§ What you should do
May I have, exactly as written, the line containing "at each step" and every line after it through the end of the listing below, and nothing else?
⟨
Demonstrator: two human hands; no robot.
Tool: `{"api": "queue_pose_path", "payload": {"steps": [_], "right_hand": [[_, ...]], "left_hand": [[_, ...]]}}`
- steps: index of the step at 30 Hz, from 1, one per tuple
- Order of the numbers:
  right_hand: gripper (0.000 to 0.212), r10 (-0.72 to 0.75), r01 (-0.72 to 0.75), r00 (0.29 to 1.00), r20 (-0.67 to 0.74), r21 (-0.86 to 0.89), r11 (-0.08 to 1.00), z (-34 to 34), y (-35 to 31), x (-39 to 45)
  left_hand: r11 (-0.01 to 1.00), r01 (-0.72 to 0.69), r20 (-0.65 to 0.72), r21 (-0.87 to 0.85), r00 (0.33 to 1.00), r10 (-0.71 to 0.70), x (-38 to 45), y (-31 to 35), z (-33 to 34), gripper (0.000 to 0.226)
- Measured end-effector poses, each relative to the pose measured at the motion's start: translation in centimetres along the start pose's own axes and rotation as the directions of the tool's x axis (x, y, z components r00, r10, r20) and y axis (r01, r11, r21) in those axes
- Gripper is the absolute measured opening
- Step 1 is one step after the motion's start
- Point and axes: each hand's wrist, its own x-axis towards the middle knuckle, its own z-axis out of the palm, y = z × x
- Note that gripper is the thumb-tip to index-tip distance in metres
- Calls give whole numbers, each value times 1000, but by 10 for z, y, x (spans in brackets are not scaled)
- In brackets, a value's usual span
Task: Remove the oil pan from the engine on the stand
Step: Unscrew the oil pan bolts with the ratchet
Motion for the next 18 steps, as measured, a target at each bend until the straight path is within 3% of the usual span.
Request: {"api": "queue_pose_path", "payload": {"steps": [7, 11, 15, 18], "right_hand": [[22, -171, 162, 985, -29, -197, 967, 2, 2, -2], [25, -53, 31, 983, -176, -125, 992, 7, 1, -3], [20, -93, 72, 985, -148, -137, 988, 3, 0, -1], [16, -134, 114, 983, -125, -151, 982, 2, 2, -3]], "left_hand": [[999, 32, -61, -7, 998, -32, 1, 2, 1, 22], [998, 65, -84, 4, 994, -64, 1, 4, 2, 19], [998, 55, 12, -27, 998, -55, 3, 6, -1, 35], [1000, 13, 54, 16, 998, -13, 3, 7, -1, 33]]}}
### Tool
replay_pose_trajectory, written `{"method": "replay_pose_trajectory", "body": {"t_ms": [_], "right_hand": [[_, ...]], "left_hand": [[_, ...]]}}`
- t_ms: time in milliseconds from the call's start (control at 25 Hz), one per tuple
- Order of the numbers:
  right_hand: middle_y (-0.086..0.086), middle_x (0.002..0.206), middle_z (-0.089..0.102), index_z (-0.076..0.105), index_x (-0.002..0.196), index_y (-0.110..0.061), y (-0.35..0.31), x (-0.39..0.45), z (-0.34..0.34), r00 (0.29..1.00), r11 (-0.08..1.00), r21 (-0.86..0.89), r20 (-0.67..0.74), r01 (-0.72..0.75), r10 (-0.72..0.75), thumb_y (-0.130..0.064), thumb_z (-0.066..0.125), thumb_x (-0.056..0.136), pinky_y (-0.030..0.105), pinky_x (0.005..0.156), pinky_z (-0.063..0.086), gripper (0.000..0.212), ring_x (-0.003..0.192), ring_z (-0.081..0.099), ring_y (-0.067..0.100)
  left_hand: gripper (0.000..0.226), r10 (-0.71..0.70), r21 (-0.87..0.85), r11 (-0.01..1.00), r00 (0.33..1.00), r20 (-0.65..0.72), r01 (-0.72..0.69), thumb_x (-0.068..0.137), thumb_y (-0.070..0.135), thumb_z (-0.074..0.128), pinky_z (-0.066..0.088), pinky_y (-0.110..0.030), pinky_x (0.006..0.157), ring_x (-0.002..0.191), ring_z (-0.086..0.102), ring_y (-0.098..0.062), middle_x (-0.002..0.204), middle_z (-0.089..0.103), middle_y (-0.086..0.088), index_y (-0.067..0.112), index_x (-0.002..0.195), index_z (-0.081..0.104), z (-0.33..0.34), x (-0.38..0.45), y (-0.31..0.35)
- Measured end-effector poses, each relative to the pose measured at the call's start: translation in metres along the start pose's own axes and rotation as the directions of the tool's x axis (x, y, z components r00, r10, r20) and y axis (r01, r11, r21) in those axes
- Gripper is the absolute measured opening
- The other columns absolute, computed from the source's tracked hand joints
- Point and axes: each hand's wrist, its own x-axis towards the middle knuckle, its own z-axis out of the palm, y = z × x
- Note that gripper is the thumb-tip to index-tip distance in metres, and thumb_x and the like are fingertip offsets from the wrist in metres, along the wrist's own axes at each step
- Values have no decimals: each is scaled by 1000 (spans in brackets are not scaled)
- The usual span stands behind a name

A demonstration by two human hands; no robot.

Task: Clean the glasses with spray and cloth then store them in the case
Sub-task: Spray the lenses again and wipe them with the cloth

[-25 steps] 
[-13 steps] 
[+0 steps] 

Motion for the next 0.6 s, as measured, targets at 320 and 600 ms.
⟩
§ The answer
- Note that gripper is the thumb-tip to index-tip distance in metres, and thumb_x and the like are fingertip offsets from the wrist in metres, along the wrist's own axes at each step
- Values have no decimals: each is scaled by 1000 (spans in brackets are not scaled)
- The usual span stands behind a name

A demonstration by two human hands; no robot.

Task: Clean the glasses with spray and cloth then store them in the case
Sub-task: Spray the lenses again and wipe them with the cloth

[-25 steps] 
[-13 steps] 
[+0 steps] 

Motion for the next 0.6 s, as measured, targets at 320 and 600 ms.

The output is complete.